My story is not unique or remarkable at McCallie. Hundreds could get up and tell similar, though far more impressive tales. But I share it with you tonight because it could not and would not have happened without the Honors Scholarship. My experience as an honors scholar opened up the door to two Ivy League degrees, shaped my character, and built the foundation of my faith. Against all odds at a boys’ school, it even compensated for all of my natural awkwardness and connected me to my wife.
If the goal was to transform lives, then I’m here to say thank you, as many of you in this room unequivocally changed mine. I chose to invest my working life in education because of my time here, because I saw with my own eyes what a school grounded in faith, guided by relationships, and committed to excellence could do in the lives of young people. How could I not get into education when my own life was so radically altered by a school? It is no coincidence that the first person I wrote when deciding whether or not to enter the field was Sumner McCallie.
So, thank you.
Thank you to Ed Michaels for having the audacity to put together a program of this scope and for investing the time and resources needed to convince others to join you.
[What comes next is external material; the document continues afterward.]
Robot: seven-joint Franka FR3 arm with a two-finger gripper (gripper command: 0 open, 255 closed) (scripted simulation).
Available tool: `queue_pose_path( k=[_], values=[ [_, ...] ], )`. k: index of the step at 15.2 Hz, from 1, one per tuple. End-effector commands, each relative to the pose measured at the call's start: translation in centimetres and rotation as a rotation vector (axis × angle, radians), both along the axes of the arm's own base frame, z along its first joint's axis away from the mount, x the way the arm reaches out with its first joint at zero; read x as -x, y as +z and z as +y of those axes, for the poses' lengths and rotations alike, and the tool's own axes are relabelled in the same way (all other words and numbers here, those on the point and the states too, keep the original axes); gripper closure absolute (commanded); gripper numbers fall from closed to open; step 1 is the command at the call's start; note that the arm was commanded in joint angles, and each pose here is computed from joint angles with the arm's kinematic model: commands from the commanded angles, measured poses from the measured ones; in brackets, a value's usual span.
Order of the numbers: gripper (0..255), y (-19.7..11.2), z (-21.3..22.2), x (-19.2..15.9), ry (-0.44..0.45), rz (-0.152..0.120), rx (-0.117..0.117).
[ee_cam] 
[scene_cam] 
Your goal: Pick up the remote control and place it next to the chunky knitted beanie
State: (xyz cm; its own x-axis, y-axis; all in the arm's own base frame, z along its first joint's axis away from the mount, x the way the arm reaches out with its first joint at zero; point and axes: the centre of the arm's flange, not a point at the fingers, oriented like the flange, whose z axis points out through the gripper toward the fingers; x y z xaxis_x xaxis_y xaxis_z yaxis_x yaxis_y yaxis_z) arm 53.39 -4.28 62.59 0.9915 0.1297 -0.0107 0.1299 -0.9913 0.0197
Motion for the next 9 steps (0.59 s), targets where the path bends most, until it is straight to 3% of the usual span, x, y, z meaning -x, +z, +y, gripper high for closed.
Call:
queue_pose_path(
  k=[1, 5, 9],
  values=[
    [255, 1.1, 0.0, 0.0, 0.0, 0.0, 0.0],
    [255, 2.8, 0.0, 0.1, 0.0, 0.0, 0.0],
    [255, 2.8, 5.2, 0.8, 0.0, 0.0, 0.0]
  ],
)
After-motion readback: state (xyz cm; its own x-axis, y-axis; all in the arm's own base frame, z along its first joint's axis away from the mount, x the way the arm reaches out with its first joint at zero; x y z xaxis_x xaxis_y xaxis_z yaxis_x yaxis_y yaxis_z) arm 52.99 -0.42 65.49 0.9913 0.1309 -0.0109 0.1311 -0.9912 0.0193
I know this was no easy task and I will always be especially grateful to you.
Thank you to Gloria Walker, Alan Dickson, Olan Mills and others who were brave enough and generous enough to help make the program a financial reality, and thank you to Curtis Baggett, who I am sure doggedly pursued each of you.
Thank you to Spencer McCallie III for leading the first year, and to Kirk Walker for sustaining it and always being such a strong supporter and sounding board in my own career path.
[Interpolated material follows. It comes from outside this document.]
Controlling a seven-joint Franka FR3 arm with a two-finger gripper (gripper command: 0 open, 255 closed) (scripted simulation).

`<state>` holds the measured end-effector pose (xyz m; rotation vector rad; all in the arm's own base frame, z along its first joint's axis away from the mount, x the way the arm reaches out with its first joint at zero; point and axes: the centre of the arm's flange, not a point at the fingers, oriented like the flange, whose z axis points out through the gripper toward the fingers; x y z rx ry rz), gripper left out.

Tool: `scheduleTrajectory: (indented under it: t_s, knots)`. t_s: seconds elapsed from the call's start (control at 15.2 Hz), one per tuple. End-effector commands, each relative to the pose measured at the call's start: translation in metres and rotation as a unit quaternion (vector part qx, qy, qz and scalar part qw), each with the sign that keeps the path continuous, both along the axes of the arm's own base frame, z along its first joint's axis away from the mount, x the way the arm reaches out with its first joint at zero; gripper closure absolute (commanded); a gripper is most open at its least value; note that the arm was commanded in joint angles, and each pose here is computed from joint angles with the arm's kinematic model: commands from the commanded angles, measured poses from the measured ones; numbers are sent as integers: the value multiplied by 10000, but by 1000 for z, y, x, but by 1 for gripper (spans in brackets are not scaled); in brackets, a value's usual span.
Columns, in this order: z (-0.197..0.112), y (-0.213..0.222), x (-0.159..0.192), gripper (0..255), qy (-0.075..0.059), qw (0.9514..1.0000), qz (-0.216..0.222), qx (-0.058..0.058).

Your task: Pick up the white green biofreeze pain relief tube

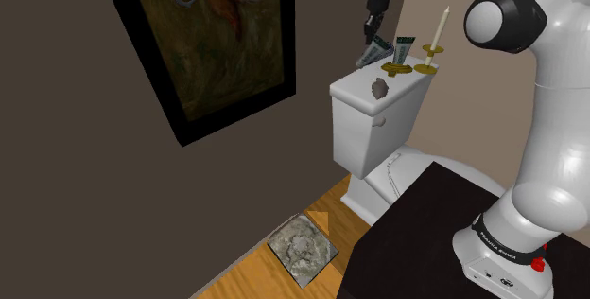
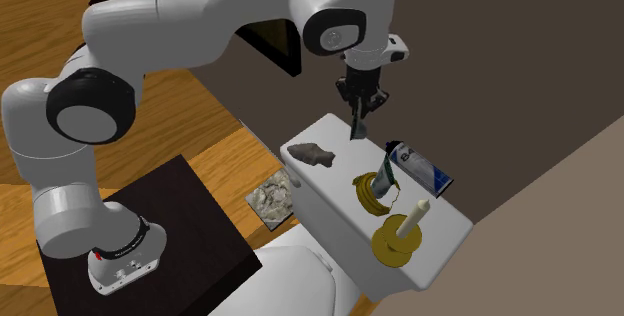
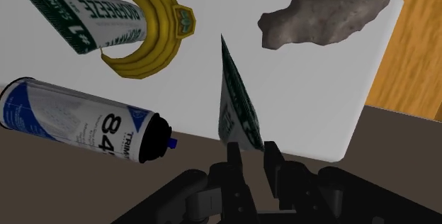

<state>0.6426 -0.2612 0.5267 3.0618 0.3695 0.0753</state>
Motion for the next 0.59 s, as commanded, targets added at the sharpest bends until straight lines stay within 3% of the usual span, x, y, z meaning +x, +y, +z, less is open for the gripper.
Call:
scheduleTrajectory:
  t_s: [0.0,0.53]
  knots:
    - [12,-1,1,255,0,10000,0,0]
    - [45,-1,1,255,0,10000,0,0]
I have to be back at work at 7am tomorrow in Nashville to speak at our Veterans Day celebration, but I could not pass up an opportunity to be here tonight. I will always feel a debt of gratitude to McCallie, to the honors scholarship program, and to those of you here who helped make Ed Michaels’ vision a reality. I’m sure that I’m not alone in this feeling, so I be bold enough to speak on behalf of hundreds of honors scholars and say that if you need us, we will be here—each with our own unique combinations of gifts, talents, and resources—to give back. We stand on your shoulders, and we will always be grateful.